[Work to be completed]: Go through the entries below. Copy out every line that contains "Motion".

[Given records]:
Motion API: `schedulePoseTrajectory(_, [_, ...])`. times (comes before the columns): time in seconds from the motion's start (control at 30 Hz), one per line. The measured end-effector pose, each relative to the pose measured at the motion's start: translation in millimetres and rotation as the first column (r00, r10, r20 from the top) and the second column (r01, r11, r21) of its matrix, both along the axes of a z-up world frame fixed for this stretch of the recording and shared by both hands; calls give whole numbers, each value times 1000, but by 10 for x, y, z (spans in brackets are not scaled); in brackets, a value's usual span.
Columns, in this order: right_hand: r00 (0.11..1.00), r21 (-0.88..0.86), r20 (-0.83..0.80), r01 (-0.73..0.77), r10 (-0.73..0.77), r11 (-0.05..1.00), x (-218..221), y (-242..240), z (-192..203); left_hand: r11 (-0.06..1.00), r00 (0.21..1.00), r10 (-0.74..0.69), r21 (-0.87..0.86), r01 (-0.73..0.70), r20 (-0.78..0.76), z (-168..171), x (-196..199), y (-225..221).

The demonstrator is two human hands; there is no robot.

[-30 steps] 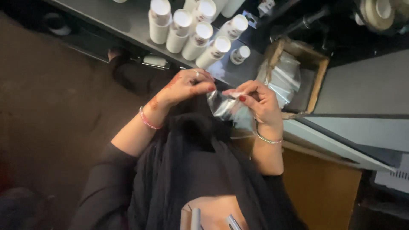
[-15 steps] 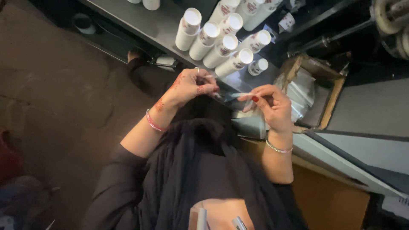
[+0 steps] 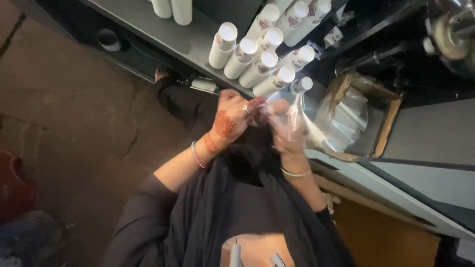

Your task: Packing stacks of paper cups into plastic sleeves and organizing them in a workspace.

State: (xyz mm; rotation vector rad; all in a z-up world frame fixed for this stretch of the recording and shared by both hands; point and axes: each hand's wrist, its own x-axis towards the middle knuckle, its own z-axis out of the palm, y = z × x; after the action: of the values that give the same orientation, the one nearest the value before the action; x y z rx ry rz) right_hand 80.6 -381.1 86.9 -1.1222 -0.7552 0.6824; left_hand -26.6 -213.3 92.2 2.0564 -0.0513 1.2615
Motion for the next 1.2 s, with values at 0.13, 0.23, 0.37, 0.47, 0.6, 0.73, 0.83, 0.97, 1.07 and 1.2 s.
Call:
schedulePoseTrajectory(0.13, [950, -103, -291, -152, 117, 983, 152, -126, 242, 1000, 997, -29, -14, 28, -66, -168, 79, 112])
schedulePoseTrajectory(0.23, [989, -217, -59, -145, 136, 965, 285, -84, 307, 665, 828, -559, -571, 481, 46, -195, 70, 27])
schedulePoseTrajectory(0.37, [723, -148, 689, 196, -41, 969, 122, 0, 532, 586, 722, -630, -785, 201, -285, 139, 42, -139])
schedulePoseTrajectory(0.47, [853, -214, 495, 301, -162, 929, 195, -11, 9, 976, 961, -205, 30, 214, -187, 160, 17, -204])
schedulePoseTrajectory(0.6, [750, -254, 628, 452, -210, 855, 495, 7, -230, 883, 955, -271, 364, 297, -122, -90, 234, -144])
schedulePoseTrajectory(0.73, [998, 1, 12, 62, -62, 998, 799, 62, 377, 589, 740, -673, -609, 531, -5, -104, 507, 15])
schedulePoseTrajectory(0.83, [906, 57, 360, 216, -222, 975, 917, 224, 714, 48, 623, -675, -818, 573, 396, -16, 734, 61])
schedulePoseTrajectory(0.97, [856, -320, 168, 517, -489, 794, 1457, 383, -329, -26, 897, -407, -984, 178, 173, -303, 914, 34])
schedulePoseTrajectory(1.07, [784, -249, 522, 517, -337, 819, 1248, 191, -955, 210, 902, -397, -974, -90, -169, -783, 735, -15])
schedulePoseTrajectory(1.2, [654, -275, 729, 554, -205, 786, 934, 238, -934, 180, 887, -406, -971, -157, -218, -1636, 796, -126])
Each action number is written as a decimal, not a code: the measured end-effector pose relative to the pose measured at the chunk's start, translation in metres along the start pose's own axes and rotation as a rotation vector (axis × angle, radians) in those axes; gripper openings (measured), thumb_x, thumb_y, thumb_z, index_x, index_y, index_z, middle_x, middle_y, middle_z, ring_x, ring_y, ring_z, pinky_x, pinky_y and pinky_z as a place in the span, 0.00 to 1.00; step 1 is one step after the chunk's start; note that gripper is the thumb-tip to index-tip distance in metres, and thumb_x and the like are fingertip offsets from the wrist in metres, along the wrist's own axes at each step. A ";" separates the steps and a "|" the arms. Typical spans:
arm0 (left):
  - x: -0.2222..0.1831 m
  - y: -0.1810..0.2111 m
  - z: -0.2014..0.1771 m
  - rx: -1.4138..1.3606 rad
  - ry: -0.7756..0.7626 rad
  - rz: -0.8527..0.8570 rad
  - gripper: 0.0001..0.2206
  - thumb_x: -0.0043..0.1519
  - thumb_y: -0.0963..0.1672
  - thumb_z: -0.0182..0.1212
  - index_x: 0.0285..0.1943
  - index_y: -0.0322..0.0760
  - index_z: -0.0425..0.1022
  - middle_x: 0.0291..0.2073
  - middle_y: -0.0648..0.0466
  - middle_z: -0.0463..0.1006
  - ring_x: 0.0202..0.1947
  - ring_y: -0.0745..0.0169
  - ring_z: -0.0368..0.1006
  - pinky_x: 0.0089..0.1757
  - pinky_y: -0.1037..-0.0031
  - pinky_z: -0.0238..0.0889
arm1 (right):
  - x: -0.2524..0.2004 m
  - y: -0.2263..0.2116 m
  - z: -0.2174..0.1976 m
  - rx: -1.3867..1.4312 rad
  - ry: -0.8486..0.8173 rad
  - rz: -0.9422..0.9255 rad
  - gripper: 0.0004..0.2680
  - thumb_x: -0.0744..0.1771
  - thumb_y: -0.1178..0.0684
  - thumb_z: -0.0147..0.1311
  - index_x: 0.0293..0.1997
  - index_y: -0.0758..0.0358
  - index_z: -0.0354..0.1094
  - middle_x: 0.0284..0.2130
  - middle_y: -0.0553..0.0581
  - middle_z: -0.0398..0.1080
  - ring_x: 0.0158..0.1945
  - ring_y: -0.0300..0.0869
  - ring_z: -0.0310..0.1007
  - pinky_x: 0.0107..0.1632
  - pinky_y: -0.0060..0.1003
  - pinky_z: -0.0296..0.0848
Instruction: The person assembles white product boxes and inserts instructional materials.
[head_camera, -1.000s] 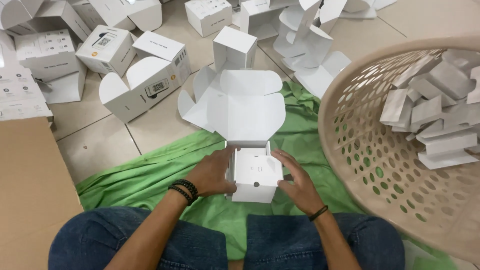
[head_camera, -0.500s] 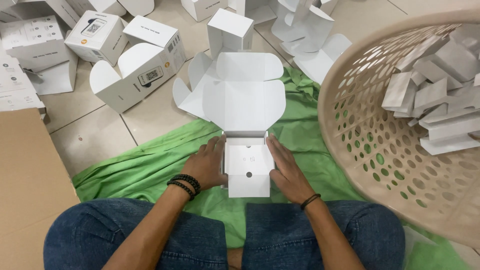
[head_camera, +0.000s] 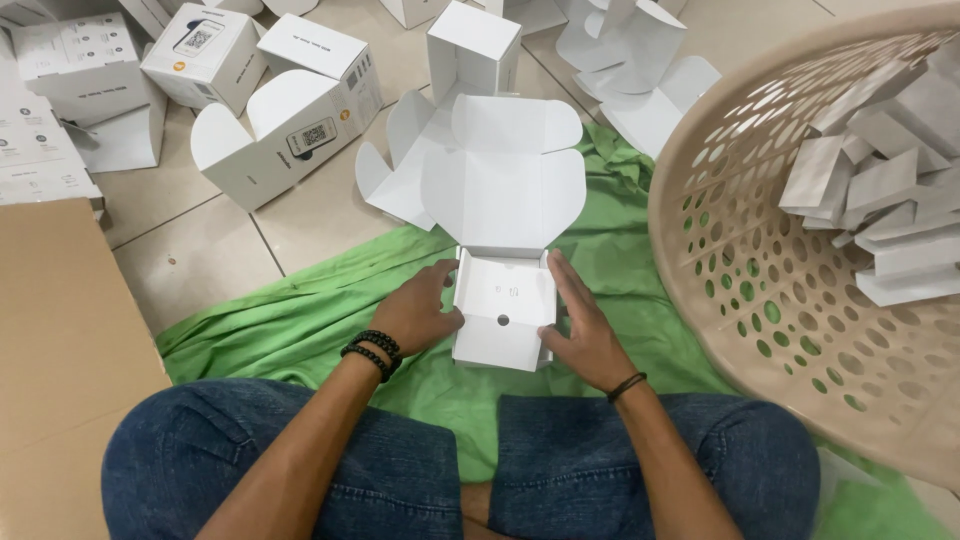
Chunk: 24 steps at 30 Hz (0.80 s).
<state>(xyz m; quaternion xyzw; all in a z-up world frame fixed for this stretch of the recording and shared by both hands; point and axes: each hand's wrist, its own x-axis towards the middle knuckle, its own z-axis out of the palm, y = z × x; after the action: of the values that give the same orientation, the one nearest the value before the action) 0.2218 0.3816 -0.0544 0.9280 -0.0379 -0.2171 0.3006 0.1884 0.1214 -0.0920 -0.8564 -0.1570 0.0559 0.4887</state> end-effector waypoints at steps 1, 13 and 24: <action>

[Reply]:
Motion API: `schedulePoseTrajectory(_, [_, ...])`. times (comes before the columns): time in seconds from the motion's start (control at 30 Hz), one per line. The measured end-effector pose, each relative to the pose measured at the motion's start: translation in millimetres and rotation as the first column (r00, r10, r20 from the top) and the second column (r01, r11, r21) of its matrix, both along the axes of a z-up world frame fixed for this stretch of the recording and shared by both hands; calls give whole numbers, each value times 1000, but by 10 for x, y, z (spans in brackets are not scaled); in brackets, a value's usual span.
Motion for the next 1.2 s, with values at 0.13, 0.23, 0.37, 0.47, 0.6, 0.73, 0.83, 0.97, 1.07 and 1.2 s.

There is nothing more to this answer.